What the exercise asks → Restate word for word the lines of the entries below, starting with the line that holds "If you could indicate the black razor" and ending with the line that holds "If you could indicate the white wrist", and no others.

Stored data:
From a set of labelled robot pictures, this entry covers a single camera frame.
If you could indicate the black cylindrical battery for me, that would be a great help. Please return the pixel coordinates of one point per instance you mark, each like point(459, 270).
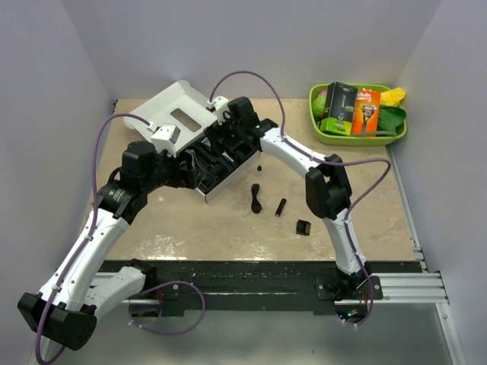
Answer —
point(280, 207)

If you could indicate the white clipper kit box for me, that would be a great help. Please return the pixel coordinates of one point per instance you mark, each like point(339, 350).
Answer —
point(182, 105)

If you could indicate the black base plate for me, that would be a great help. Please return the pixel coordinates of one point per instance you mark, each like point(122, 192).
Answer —
point(313, 287)

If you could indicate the black razor box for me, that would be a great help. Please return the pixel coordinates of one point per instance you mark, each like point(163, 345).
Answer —
point(339, 109)

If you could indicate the green plastic basket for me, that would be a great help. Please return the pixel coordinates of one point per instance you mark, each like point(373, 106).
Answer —
point(381, 138)

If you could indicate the yellow cloth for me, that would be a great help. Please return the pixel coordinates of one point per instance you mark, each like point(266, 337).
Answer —
point(392, 97)

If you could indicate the aluminium rail frame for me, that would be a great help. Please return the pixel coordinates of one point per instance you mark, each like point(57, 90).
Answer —
point(393, 288)

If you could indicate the orange razor package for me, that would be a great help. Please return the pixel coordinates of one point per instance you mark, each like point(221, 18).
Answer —
point(365, 117)

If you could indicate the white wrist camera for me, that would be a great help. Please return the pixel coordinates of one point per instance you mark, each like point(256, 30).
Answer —
point(218, 106)
point(165, 139)

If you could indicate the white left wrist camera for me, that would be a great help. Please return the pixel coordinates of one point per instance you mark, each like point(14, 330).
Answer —
point(165, 139)

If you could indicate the black comb attachment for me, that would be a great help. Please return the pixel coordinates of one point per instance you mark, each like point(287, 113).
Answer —
point(303, 227)

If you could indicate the green leaf item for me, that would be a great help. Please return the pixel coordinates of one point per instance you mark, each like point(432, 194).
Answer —
point(390, 118)

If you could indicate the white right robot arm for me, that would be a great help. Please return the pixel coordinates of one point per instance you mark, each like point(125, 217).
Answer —
point(327, 187)

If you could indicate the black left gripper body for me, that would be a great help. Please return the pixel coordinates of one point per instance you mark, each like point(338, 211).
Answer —
point(168, 172)

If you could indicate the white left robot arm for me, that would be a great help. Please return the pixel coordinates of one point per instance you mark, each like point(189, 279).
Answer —
point(66, 310)

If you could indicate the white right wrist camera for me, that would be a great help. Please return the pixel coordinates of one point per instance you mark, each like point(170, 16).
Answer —
point(218, 106)

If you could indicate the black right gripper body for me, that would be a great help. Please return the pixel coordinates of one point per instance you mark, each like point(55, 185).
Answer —
point(230, 132)

Exercise solution →
If you could indicate the black razor box for me, that would be a great help. Please return the pixel coordinates of one point per instance you mark, each like point(163, 345).
Answer —
point(339, 109)

If you could indicate the green plastic basket for me, that would be a great help. Please return the pixel coordinates of one point per instance you mark, each like point(373, 106).
Answer —
point(381, 138)

If you could indicate the yellow cloth for me, that would be a great help. Please return the pixel coordinates of one point per instance you mark, each like point(266, 337).
Answer —
point(392, 97)

If you could indicate the aluminium rail frame for me, that would be a great help. Please return the pixel coordinates of one point per instance you mark, each like point(57, 90).
Answer —
point(393, 288)

If you could indicate the orange razor package for me, that would be a great help. Please return the pixel coordinates of one point per instance you mark, each like point(221, 18).
Answer —
point(365, 117)

If you could indicate the white wrist camera for me, that would be a great help. Please return the pixel coordinates of one point per instance you mark, each like point(256, 30).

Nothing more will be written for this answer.